Alarm Krisis Industri Baja Cina, ESDM: Hilirisasi Nikel Indonesia Akan Terimbas

ANTARA FOTO/Jojon.
Foto udara kepulan asap dari pembakaran nikel di Kecamatan Morosi, Konawe, Sulawesi Tenggara, Kamis (25/7/2024).
Penulis: Mela Syaharani
Editor: Sorta Tobing
27/9/2024, 17.57 WIB

Cina tengah mengalami krisis industri baja. Hampir tiga perempat produsen baja di sana merugi pada semester pertama 2024. Kondisi ini, melansir laporan Bloomberg Inteliigence, dapat mengarah ke gelombang kebangkrutan. 

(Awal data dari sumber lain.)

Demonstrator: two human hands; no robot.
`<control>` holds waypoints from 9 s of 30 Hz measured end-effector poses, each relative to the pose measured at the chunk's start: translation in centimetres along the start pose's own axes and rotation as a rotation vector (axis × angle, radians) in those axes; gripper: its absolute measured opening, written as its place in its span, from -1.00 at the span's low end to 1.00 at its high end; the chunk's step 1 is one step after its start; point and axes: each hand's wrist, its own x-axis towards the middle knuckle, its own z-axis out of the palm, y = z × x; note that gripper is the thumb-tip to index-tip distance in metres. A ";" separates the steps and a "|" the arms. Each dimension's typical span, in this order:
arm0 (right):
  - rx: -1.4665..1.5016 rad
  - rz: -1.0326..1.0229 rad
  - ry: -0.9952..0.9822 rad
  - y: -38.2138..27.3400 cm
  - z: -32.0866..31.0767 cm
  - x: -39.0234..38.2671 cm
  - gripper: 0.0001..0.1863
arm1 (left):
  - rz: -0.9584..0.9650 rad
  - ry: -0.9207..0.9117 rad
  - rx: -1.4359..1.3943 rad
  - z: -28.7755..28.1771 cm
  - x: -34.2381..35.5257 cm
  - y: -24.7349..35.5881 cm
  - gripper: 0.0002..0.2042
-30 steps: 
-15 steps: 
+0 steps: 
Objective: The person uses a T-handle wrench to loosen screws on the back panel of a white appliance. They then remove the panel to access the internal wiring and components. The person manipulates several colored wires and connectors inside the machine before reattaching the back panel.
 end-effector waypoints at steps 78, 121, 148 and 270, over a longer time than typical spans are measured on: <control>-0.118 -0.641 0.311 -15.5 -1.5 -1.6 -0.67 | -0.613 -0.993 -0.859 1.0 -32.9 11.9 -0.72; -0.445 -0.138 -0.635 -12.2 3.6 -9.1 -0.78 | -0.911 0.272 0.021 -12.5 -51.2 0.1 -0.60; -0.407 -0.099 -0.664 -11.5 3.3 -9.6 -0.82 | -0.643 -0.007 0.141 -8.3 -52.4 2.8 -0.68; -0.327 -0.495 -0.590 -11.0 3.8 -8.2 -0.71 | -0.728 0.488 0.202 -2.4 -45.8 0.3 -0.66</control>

Direktur Pembinaan Program Mineral dan Batu Bara Kementerian Energi dan Sumber Daya Mineral Julian Ambassadur Shiddiq mengatakan krisis tersebut dapat berdampak besar pada industri nikel di Indonesia. 

"Jika industri baja Cina melemah atau gagal, permintaan nikel dari Indonesia dapat turun dan menyebabkan kelebihan pasokan," ujarnya kepada Katadata.co.id, Jumat (27/9).

Apabila hal itu terjadi, harga nikel global akan turun dan berimbas negatif ke proyek hilirisasi domestik. "Neraca perdagangan kita juga akan terdampak," kata Julian.

Sebanyak 84,75% produk hilirisasi nikel Tanah Air diekspor ke Tiongkok. Barang tambang ini menjadi bahan baku utama produk baja antikarat atau stainless steel. Cina banyak memproduksi produk tersebut dan sebagian besar nikelnya berasal dari Indonesia. 

Penggunaan nikel dalam produk stainless steel karena sifatnya yang tahan korosi. Pengolahannya dapat menghasilkan produk konstruksi, otomotif, peralatan rumah tangga, dan manufaktur. 

Pemerintah sedang mencari strategi agar produk hilirisasi nikel tidak hanya menjadi bahan baku stainless steel. "Sektor baterai kendaraan listrik (EV) adalah game changer yang bisa menggeser arah pasar,” ujarnya.

Strategi mitigasi tengah pemerintah siapkan melalui pengembangan pasar-pasar hilir baru. Langkah ini bertujuan untuk mengurangi ketergantungan Indonesia pada pasar baja Cina. 

"Pemerintah akan fokus pada pengembangan industri pendukung sel baterai, seperti anoda, elektrolit, separator dan lain-lain,” ucap Julian.